I have determined to make the absolute most of my time off as I recover from surgery.  As I said in a recent post, I feel like the Healing Journey needs some tools and methods to assist with its continued productivity.  Part of that effort, during my convalescence has been to attempt to make my house more... Zen, for lack of a better word.  I have said many times before that I often feel like my entire life is in disarray.  I am convinced that if the space around me is in disarray, my brain and life are bound to be as well.  Thus, if I can control the environment around me, I can better control my own life and mental processes.  

This may seem rather obvious to some: "keep your house clean and your life will be too." In fairness I guess it is obvoius, but it is a lot easier said than done.  Especially with the "modern professional lifestyle" that my wife and I keep.  We had a discussion just this evening about how it seems as though there is rarely "enough" time.  One of the conclusions we came too is that we are currently wasting a lot of our leisure time.  That is to say that the things that should be leisurely, become chore like.  A good example, taking the dog for a walk, whether we go as a family and enjoy some light conversation or if I take him myself and enjoy some time with my thoughts, it is a good opportunity to Be leisurely.  Instead it becomes a chore because we, and I think a lot of people do this, spend our leisure time lazily relaxing by means of opportunity and proximity.  There is nothing wrong with watching a little TV.  However, I bet I spend a lot more time "relaxing" in front of the TV while obsessing about  whatever chore I need to do than I will spend actually doing the chore.  I also think that even once I rid myself (to the extent possible) of this type of habit I will still be pressed for time.  But every minute of time I budget for and save is a minute I wasn't saving before and is time I can now spend with my family or on myself.  So basically, it feels like I never have enough time because I don't I was busy wasting it for years.

Often times in our lives we have to wait for something drastic to occur before we realize our errors and make efforts to correct them.  In my case there was something drastic.  But unlike the circumstance in which one is caught off guard, I was looking forward to this drastic event.  The surgery I underwent a little more than a week ago was the event.  It gave me time off from work that I wouldn't have else wise had.  Now, I have had to work hard to ensure I am getting appropriate amounts of rest and not "over doing it" but I have really made some big progress in creating an environment that is more conducive to order and less conducive to chaos.  My mom played a major role in this effort while I was layed up and I am really grateful to her for her recent help.  Tiff has also done a ton to help.  My Sifu has been instrumental taking time to teach me some new Xi Gong and adaptive methods for employing my Kung Fu within my current limitations.  

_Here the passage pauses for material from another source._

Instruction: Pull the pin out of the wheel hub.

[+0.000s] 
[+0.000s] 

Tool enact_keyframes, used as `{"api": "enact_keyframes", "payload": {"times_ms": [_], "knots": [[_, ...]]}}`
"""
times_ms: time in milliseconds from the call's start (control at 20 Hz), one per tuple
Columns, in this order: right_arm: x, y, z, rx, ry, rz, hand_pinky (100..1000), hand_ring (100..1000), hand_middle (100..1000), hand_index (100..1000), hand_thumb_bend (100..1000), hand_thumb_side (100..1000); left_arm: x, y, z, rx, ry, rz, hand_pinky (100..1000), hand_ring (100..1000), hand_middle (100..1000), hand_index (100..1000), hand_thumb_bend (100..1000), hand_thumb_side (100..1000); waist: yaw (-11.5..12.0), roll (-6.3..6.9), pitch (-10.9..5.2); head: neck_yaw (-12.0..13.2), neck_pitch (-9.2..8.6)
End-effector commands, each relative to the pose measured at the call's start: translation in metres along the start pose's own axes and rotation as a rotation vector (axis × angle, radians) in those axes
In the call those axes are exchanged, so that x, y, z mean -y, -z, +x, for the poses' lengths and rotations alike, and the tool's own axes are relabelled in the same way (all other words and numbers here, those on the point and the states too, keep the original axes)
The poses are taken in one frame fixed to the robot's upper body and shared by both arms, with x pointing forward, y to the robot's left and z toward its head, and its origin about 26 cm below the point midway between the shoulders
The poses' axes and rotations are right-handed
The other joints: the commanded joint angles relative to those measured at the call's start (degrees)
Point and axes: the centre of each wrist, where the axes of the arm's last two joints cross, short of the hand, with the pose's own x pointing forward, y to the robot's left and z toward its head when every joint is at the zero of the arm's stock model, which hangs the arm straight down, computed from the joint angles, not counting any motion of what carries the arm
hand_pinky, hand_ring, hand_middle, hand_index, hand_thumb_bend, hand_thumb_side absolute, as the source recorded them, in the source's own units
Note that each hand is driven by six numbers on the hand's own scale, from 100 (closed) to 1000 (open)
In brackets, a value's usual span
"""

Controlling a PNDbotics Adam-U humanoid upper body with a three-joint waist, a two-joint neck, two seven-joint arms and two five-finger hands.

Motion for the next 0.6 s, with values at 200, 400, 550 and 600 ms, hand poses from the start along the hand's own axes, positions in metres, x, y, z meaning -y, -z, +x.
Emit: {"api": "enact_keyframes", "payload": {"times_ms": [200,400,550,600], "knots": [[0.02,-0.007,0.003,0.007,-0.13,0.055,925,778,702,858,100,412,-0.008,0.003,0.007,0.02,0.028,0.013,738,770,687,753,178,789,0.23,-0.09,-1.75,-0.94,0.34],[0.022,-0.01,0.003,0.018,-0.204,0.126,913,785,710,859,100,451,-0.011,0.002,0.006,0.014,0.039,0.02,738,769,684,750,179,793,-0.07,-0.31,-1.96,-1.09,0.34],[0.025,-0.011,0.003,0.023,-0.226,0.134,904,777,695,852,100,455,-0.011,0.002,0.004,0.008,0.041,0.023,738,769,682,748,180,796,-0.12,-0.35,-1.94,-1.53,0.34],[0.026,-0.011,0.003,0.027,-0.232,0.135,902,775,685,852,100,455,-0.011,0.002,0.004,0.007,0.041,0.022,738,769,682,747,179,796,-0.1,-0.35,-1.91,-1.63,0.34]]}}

In the coming week, I will finalize these efforts.  Thus ensuring that as I get back into shape after my surgery the Healing Journey will be more capable than ever.

Anesthesia and Energy

Posted by Robert Bibeau on January 14, 2011 at 1:53 AM Comments comments (0)
I'll be keeping this short tonight as I'm still fairly medicated. The surgery, I am told, went well. I am in good spirits and feel generally pretty good. I remember very little about going into the OR and it feels like only seconds later I was waking up. I recall being very confused and was told by the staff that I persistently asked "why hadn't bravo section checked in?" Probably a reference to the organization of an Light Armored Reconnaissance platoon. I am feeling extremely inspired though because one thing I recall clearly is that as I began to understand where I was I felt an incredible, undeniable urge to jump from the bed and work through Ng Lung Ma one of our foundational forms.